Regulating content on the Internet: A new technological perspective
Executive Summary
In 1999, Industry Canada commissioned a report investigating the technological feasibility of attempts to regulate content on the Internet. That report, entitled Regulation of the Internet: A Technological Perspective, discussed a number of technologies available at that time which potentially could have been applied toward the regulation of Canadians' access to Internet content. Despite the existence of these technologies, the report concluded that "none of these technological approaches would effectively prevent the Canadian Internet user from accessing content that violates pre-defined rules of acceptability, nor would they ensure that the user would be exposed to any measure of desirable content."1.
Since 1999, increases in computing power and broadband connectivity as well as improvements in display technologies have led to a significant growth in the use of the Internet as both a communications medium as well as an audio and video content distribution vehicle. In addition, the rise of peer-to-peer file sharing over the Internet has created increasingly significant challenges to traditional broadcast media distribution, as well as given rise to a significant number of copyright violations through digital media filesharing transfers. In light of these trends, questions have again arisen as to whether Canadians' access to content could or should be regulated (restricted or promoted) on the Internet.
Regardless of whether or not it is desirable to regulate content on the Internet from a policy perspective, the question becomes moot unless it is technologically possible to do so in a meaningful way. In order to answer the question of technical feasibility, Industry Canada in early 2008 commissioned an updated report examining the degree to which current technologies make it more or less difficult to regulate content on the Internet. Now almost a decade after the first report, this new report looks at how the Internet is driving major changes in the ways in which individuals experience audio and video content, and whether new and emerging information and communications technologies (ICTs) today have greater potential to determine the kinds of content Canadians are able to access. Like the first report, this updated study does not address public policy issues, but again focuses solely on issues of technological feasibility.

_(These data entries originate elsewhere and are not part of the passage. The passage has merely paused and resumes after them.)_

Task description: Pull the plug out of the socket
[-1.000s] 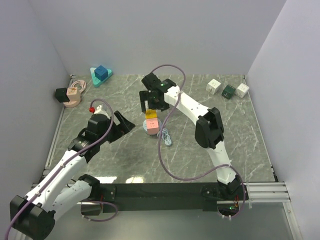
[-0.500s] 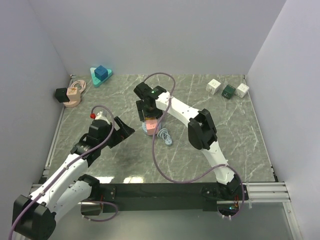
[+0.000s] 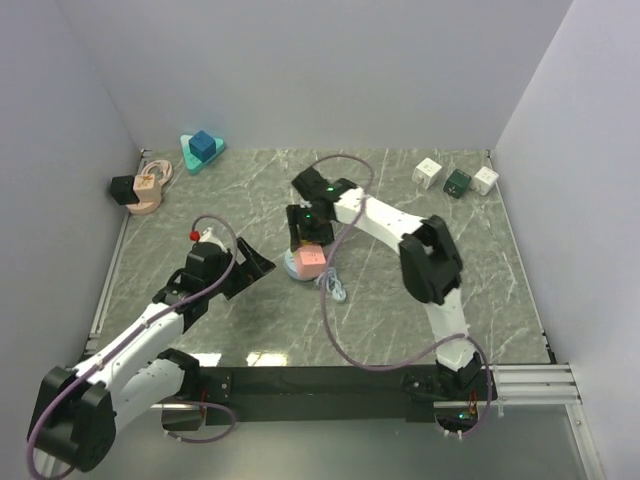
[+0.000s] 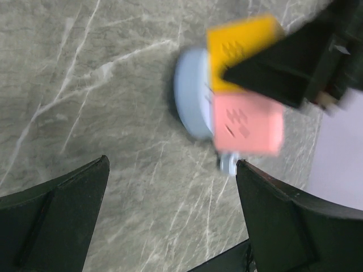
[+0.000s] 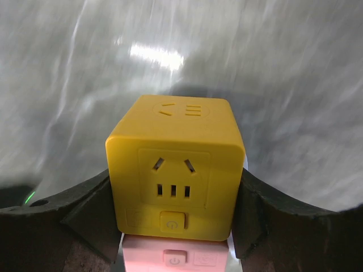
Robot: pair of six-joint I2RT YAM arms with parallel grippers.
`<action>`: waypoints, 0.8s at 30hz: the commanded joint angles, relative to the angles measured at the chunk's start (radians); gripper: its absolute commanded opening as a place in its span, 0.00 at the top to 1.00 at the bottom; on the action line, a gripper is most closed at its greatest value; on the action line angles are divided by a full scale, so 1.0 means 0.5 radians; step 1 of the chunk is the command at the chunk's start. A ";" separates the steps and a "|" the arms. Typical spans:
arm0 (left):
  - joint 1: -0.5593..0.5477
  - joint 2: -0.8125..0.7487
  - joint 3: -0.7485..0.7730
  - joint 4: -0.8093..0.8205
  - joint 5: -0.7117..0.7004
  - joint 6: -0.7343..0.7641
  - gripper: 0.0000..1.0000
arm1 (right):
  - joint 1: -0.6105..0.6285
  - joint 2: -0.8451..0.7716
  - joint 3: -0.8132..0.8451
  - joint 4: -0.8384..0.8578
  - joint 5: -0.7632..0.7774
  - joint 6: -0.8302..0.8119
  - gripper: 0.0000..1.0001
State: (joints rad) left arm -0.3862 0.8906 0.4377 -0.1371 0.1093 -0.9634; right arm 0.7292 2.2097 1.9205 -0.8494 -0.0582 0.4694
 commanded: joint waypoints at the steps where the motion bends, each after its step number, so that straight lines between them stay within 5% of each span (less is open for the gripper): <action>1: 0.005 0.142 -0.013 0.259 0.091 0.006 0.01 | -0.130 -0.510 -0.358 0.483 -0.750 0.208 1.00; 10: -0.056 0.590 0.183 0.516 0.150 0.046 0.01 | -0.130 -0.775 -0.892 0.883 -0.924 0.442 1.00; 18: -0.203 0.489 0.134 0.676 0.085 -0.067 0.03 | -0.130 -0.793 -0.926 0.916 -0.902 0.430 1.00; 24: -0.240 0.627 0.106 0.704 0.183 -0.006 0.21 | -0.130 -0.802 -0.988 1.079 -1.037 0.555 1.00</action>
State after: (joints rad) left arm -0.4877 1.1717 0.4995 0.1749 0.1623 -0.9848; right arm 0.6582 1.8965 1.4235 -0.4404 -0.4572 0.6720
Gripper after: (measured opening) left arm 0.800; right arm 0.688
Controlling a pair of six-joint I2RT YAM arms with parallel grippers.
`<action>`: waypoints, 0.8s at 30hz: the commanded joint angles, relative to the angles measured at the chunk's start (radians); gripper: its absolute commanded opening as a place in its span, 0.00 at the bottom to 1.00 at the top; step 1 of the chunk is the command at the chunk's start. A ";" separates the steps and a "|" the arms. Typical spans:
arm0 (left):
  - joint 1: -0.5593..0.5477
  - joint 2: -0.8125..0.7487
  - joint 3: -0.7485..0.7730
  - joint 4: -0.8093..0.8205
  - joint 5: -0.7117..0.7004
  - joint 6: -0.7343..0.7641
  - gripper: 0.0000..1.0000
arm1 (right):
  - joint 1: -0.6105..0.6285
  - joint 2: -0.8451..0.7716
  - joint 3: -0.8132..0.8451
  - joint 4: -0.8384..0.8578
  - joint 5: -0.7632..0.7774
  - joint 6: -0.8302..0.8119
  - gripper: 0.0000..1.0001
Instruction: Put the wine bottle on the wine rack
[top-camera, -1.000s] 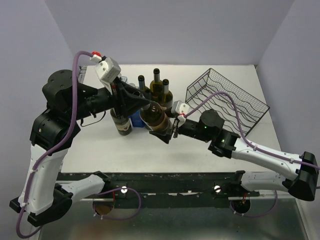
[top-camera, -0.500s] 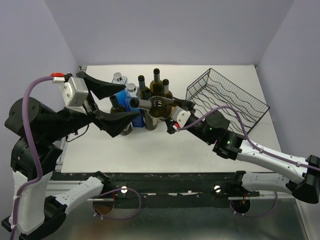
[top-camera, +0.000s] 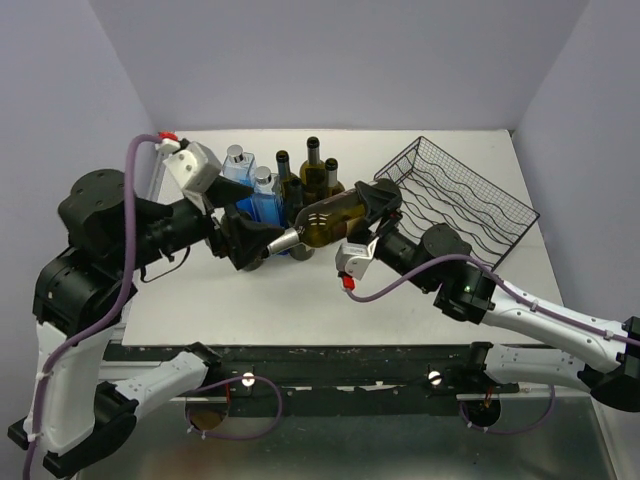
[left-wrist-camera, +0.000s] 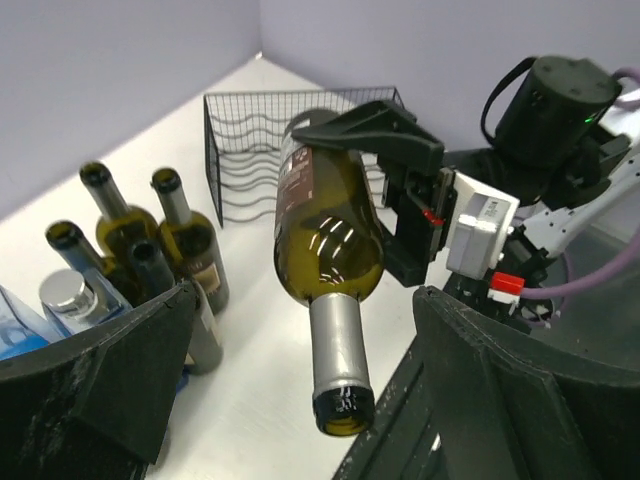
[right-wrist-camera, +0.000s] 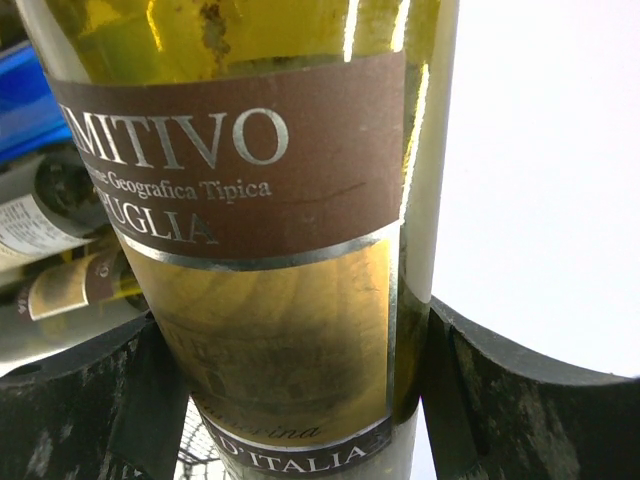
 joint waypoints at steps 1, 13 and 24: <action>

We begin by summarizing the findings of the 1999 study which essentially examined two main technology approaches to Internet content blocking and filtering technologies — IP or DNS blocking, and keyword filtering based on Packet header or file inspection — and concluded that an attempt to implement these on a national scale would be prohibitively expensive, would result in a serious negative impact on the Canadian telecommunications infrastructure (and consequently on the Canadian economy), and would be of limited effectiveness.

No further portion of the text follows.